And life is a long journey, too. Noticing the Old Testament
language of pilgrimage, we speak of the Christian life as being on a journey. However
certain we are of our faith, we have not arrived yet. We are still travelling. In
the spiritual journey, we again need to know where we are going, where we might
stop and how we get there.

I believe these verses from John 14 are to some extent about
that journey. These days in the Church, we don’t spend so much time thinking
about our ultimate destination. We so focus upon the ‘now’, with our concerns
for social transformation and the like, that we forget something important
here. Where we are going, the stopping places and the overall route will all
affect how we travel now. So this passage – which overlaps so much with the
main Gospel reading at a funeral – should give us direction, as well as the
comfort it provides at funerals. I want to bring together, then, both what we
do now with where we are going for eternity.

1. Destination
Jesus says he is going to the Father. It’s important to get the destination
right. You will go off course if you plan to head for the wrong place. If I think
I have booked a summer holiday in the Mediterranean, but end up in Moscow, I am
going to have all the wrong clothing with me!

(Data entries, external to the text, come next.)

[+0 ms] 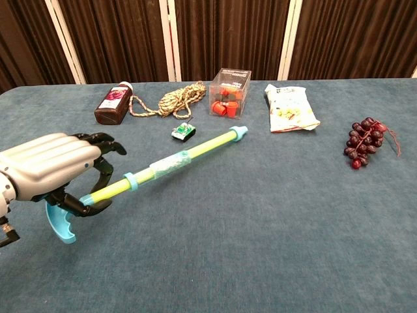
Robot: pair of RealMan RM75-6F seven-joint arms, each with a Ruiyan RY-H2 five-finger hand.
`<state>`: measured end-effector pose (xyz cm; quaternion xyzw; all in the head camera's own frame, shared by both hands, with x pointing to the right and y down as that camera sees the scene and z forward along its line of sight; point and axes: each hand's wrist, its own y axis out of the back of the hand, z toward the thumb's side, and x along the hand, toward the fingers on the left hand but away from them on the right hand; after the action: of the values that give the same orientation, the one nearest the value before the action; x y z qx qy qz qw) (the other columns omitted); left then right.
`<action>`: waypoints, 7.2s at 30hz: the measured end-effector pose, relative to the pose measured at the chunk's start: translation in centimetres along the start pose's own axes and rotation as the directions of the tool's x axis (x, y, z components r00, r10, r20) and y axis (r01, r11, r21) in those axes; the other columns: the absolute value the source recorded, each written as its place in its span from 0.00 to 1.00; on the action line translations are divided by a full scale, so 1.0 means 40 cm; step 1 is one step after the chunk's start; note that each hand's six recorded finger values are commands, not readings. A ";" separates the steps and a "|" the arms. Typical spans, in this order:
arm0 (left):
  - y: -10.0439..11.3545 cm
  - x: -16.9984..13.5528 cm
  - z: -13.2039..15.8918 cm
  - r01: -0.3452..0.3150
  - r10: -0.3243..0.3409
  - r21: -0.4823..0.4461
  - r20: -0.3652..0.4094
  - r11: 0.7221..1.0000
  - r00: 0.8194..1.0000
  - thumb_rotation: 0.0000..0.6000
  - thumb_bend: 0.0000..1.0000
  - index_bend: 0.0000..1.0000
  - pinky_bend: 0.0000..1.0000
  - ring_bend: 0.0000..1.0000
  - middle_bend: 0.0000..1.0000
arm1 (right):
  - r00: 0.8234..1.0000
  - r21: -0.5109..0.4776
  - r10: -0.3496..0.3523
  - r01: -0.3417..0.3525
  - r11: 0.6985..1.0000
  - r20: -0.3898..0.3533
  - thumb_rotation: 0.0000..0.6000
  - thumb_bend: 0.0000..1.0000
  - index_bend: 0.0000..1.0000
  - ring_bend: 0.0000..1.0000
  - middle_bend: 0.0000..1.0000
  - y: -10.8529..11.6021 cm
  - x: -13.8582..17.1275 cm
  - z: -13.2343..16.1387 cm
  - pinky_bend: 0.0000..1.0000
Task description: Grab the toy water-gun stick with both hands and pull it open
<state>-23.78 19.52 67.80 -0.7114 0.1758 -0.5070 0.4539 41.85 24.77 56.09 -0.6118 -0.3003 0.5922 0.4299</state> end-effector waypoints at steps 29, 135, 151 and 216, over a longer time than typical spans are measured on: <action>0.169 0.013 0.210 -0.163 0.164 -0.029 0.267 0.986 0.950 1.00 0.39 0.63 0.12 0.00 0.12 | 1.000 -0.085 0.002 -0.001 0.996 0.013 1.00 0.17 0.30 0.00 0.02 0.008 -0.032 0.033 0.00; 0.282 -0.081 0.206 -0.220 0.239 -0.098 0.292 0.971 0.926 1.00 0.39 0.63 0.12 0.00 0.12 | 0.943 -0.494 0.061 0.116 0.862 0.328 1.00 0.37 0.74 0.00 0.10 -0.005 -0.253 0.125 0.00; 0.257 -0.127 0.071 -0.197 0.215 -0.102 0.204 0.975 0.955 1.00 0.39 0.63 0.12 0.00 0.12 | 0.903 -0.431 0.029 0.175 0.885 0.428 1.00 0.37 0.76 0.00 0.10 0.031 -0.220 -0.019 0.00; 0.125 -0.623 -0.410 -0.294 0.222 -0.123 -0.406 0.948 0.886 1.00 0.04 0.00 0.01 0.00 0.00 | 0.980 -0.235 -0.110 0.148 0.961 0.168 1.00 0.13 0.03 0.00 0.00 0.064 0.011 -0.036 0.00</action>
<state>-47.75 26.93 50.89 -0.6054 0.4008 -0.5542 0.4071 42.95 23.77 53.51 -0.5922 -0.4430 0.5662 0.3639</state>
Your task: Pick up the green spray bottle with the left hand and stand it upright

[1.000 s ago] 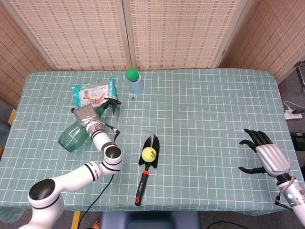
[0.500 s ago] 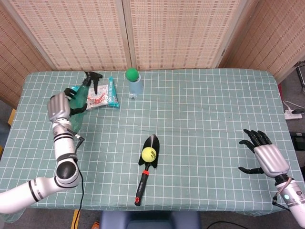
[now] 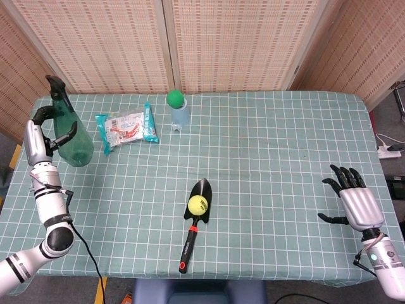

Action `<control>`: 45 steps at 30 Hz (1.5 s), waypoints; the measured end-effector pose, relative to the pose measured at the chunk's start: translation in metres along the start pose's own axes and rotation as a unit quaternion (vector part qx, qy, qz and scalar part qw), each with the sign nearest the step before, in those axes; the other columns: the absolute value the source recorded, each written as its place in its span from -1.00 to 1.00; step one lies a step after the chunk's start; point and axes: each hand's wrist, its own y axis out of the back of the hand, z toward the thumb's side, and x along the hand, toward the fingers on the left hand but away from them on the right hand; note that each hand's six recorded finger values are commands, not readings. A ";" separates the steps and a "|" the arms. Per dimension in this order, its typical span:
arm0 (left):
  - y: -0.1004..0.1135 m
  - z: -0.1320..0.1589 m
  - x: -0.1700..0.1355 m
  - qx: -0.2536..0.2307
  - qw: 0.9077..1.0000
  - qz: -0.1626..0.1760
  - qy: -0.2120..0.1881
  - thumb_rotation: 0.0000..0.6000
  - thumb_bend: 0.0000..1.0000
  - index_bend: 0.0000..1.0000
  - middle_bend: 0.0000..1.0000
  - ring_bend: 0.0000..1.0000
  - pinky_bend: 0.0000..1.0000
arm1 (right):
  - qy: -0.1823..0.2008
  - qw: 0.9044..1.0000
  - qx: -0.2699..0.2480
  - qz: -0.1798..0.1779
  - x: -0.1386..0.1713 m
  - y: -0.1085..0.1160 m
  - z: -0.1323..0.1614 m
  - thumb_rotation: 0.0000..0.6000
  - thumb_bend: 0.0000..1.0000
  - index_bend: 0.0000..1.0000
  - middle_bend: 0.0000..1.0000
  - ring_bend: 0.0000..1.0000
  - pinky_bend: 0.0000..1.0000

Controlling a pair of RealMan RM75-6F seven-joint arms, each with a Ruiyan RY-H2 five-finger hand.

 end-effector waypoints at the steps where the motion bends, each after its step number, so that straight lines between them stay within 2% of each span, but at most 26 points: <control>1: 0.000 -0.008 0.000 -0.004 1.000 0.005 0.000 1.00 -0.27 0.08 -0.06 -0.48 -0.75 | -0.002 1.000 0.000 0.000 0.000 0.000 0.000 1.00 -1.00 -0.50 -1.00 -1.00 -0.90; 6: -0.002 -0.042 -0.007 -0.029 0.999 0.033 -0.003 1.00 -0.24 0.03 -0.11 -0.52 -0.82 | -0.012 1.000 0.000 0.005 -0.003 -0.003 -0.001 1.00 -1.00 -0.50 -1.00 -1.00 -0.90; 15: -0.010 -0.060 -0.029 -0.074 0.994 0.072 -0.018 1.00 -0.25 -0.01 -0.16 -0.56 -0.87 | -0.020 1.000 -0.004 0.020 -0.003 -0.005 -0.004 1.00 -1.00 -0.49 -1.00 -1.00 -0.89; 33: -0.031 -0.105 -0.048 -0.136 0.988 0.071 -0.007 1.00 -0.34 -0.03 -0.20 -0.65 -0.92 | -0.026 0.999 -0.014 0.033 0.000 -0.009 -0.009 1.00 -1.00 -0.49 -1.00 -1.00 -0.87; 45: -0.046 -0.129 -0.053 -0.138 0.989 0.055 0.021 1.00 -0.36 -0.03 -0.20 -0.65 -0.92 | -0.035 0.999 -0.022 0.027 0.006 -0.008 -0.015 1.00 -1.00 -0.49 -1.00 -1.00 -0.86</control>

In the spiritual journey, I want to suggest we sometimes
mistake the final destination. Just to say we expect to go to heaven when we
die is not to anticipate our final
destination. That may sound strange, if not a downright heresy, but let me
explain – and let me also assure you I am still going to talk in this sermon
about where we go when we die.

According to that great New Testament scholar Tom Wright, the current Bishop of
Durham, John has in view in his Gospel the death, resurrection and ascension of
Jesus[1].
And something similar is what the New Testament has in vision for human beings
and the whole creation. The Book of Revelation looks forward to new heavens and
a new earth, with a new holy city where resurrected human beings will worship
God.

Our overall destination, then, is not simply heaven: it is
an utterly recreated universe. We shall have resurrected bodies, just as Jesus
had. The idea that the body is just a shell and that the real person is inside
is not a Christian one, however much we repeat it. Historically, it comes from
strains of Greek philosophy, which disdained the body. If the body had little
or no value, then it didn’t matter what you did with it. Abusing it didn’t
matter. Infidelity and perversion were of no consequence. Only the soul
mattered.

But the biblical hope is different. It sees people as
integrated bodies, souls and spirits. What we do in the body is a spiritual
issue. That’s why many Christian ethical issues are about physical actions. The
body matters to God. He created it, and he made it good. Fallenness and sin
have damaged it. It rots in the grave, or is burned in cremation. But God’s
plan is to restore it. We believe, as the Creed says, in the resurrection of
the dead. We shall have what Paul in 1 Corinthians 15 calls a ‘spiritual body’ –
not just a spirit, but a spiritual body, a body animated by the Holy Spirit[2],
again just as Jesus did at his Resurrection.

And in a sense, God plans something similar for creation –
there will be new heavens and a new earth. The new holy city will come down out
of heaven from God. The Bible may begin in a garden, but it ends in a city. You
can understand the appeal of the rhyme that says you are closer to God in a
garden than anywhere else on earth. In the city, the dirt, noise and violence may
make you feel far from God. But God is in the business of renewing and
redeeming cities. Our ultimate destination is citizenship of God’s new holy
city!

Now is this pie in the sky when we die? Only in the sense
that we are eating some of the pie now! It is cake on a plate while we wait! My
point is this: if our ultimate destination is resurrection to a body animated
by the Holy Spirit, and citizenship of the new holy city in God’s new creation,
then that has practical implications now. The pie and the cake are not all in
the future. We anticipate them now, by our lifestyle. This is why we care about
healing and social justice: because God will make all things new. It is about our Christian hope.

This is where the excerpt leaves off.